Payant chez un certain nombre de banques, le virement instantané pourrait devenir gratuit partout, comme le demande la Commission européenne.
Si, en général, un virement bancaire est réalisé entre 24 et 48 heures après son enregistrement par la banque, le virement instantané, lui, est réalisé en une poignée de secondes et permet au bénéficiaire un crédit immédiat sur son compte, et ce, 24 heures sur 24 et 7 jours sur 7. Seulement, ce type de virement reste toujours payant chez certaines banques, alors même que Bruxelles recommande sa gratuité pour des pays comme la France. Cette volonté pourrait bientôt devenir réalité.

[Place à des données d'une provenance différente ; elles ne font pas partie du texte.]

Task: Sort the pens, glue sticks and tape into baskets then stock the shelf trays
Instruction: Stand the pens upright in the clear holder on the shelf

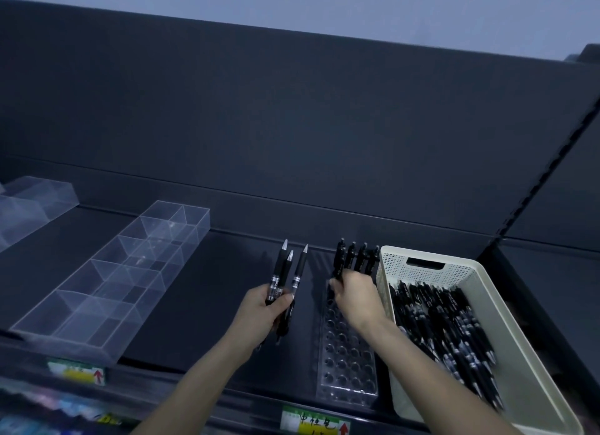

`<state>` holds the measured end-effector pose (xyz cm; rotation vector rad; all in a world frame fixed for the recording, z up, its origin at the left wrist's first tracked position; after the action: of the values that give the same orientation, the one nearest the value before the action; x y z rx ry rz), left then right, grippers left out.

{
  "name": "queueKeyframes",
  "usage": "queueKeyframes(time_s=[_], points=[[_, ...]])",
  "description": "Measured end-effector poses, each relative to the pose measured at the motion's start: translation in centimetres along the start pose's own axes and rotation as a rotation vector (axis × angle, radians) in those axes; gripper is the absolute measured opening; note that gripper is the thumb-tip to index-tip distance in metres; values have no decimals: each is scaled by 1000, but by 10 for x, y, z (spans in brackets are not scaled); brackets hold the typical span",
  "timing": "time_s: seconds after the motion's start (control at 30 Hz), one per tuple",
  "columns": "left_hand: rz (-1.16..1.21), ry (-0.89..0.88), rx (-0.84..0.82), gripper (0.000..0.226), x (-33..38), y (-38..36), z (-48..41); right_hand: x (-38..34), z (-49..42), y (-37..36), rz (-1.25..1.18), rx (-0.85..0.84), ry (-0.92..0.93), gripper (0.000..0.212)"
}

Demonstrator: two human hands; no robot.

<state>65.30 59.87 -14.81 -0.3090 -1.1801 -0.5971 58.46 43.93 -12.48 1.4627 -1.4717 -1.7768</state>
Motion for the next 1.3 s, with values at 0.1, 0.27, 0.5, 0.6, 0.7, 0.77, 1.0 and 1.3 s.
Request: queueKeyframes(time_s=[0.1,0.27,0.5,0.6,0.7,0.77,1.0,1.3], points=[[12,5,-13,15,1,-2,0,0,-1,0,-5,-15,-9,26],[27,-8,-29,14,9,-5,2,2,6,4,-30,-4,-2,23],[-28,-6,-131,12,22,-18,7,-13,30,48,33,400,399,19],[-113,-2,-262,17,31,-30,14,-22,36,53,210,428,613,38],[-151,15,-351,19,37,-40,19,-24,41,50,319,396,762,42],[-137,38,-354,19,38,-43,21,-17,42,48,309,386,779,41],[49,107,-203,25,29,-35,12,20,39,45,-304,133,235,13],[-54,126,-110,14,11,-33,10,32,29,36,-581,112,-15,23]])
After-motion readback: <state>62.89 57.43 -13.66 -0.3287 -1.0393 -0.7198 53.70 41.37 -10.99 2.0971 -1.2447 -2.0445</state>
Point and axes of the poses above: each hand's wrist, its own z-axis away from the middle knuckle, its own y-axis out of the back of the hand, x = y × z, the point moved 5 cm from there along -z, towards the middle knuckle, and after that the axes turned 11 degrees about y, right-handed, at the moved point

L'adoption massive du virement instantané, ce n'est pas pour tout de suite
En octobre dernier, la Commission européenne a adopté une proposition législative visant à « rendre les paiements instantanés en euros accessibles à tous les particuliers et à toutes les entreprises qui possèdent un compte bancaire dans l'UE ou dans un pays de l'EEE ». Autrement dit, Bruxelles veut donner un coup de fouet au virement instantané en Europe.
Le constat est assez criant. Très pratique et disponible depuis fin 2017, le virement instantané ne pesait que pour 11 % de l'ensemble des virements en euros effectués dans l'Union européenne au début de l'année 2022. Près de 9 virements sur 10 restent aujourd'hui traités comme des virements classiques, dits « lents ».
En France, les néobanques font le nécessaire pour démocratiser le virement instantané en le rendant gratuit. Les établissements et banques traditionnels proposent bien l'option, mais pas tous gratuitement, ce qui ralentit son adoption. Nos confrères de Next INpact relaient d'ailleurs une donnée intéressante tirée d'une étude de Galitt PayObserver (juin 2022) sur la question. En effet, 70 % des consommateurs français interrogés ne sont pas encore prêts à payer pour profiter de la rapidité du virement instantané.
En France, le virement instantané n'est pas encore gratuit partout
La recommandation de la Commission européenne vise notamment la France. À l'étranger, certains pays ont déjà adopté le virement instantané depuis longtemps (2008 pour le Royaume-Uni, et 2012 pour le Danemark, la Pologne et la Suède). En France, les professionnels parlent de la difficile mission d'absorber le coût à la fois technique et économique du passage au virement instantané. La Banque Postale l'estime à plusieurs dizaines de millions d'euros, notamment à cause de l'adaptation et du système de tenue de compte au temps réel.
Le virement instantané suppose en effet certaines capacités informatiques afin de pouvoir gérer tout pic d'activité. Le système traditionnel, lui, gère les virements par lots, de nuit.
La sécurité est aussi un enjeu de taille. Contrôler le virement d'une somme envoyée dans la zone SEPA vers des pays non européens (et vérifier qu'il n'est pas destiné à blanchir des capitaux ou à financer le terrorisme, ce que l'on appelle les « vérifications LCB/FT ») en moins de 10 secondes, comme l'exigerait un virement instantané, est par exemple impossible, selon le directeur des paiements de La Banque Postale. Certains contrôles réalisés auparavant ex-ante (avant l'effectivité du virement) sont ainsi menés ex-post pour les virements instantanés aujourd'hui.
Les virements instantanés à La Banque Postale sont gratuits depuis le 1er janvier 2022. En 2019, ils étaient facturés 70 centimes d'euro aux particuliers, et 80 aux entreprises et professionnels. La gratuité est aussi de mise chez Boursorama, Crédit Mutuel Arkéa et le Crédit Agricole. Du côté de la Société Générale, il reste payant (80 centimes dès le premier euro) si vous êtes l'émetteur du virement. BNP Paribas (1 euro par virement) et la Caisse d'Épargne (1 euro si le montant émis est supérieur à 300 euros) facturent toujours l'émission du virement instantané.
La Commission demande à ce que les services de paiement ne facturent pas les paiements instantanés en euro à un prix qui puisse être supérieur à celui des virements classiques. On tend donc ici vers la gratuité, puisque les virements traditionnels le sont déjà dans l'Hexagone. Reste maintenant aux banques récalcitrantes à se conformer.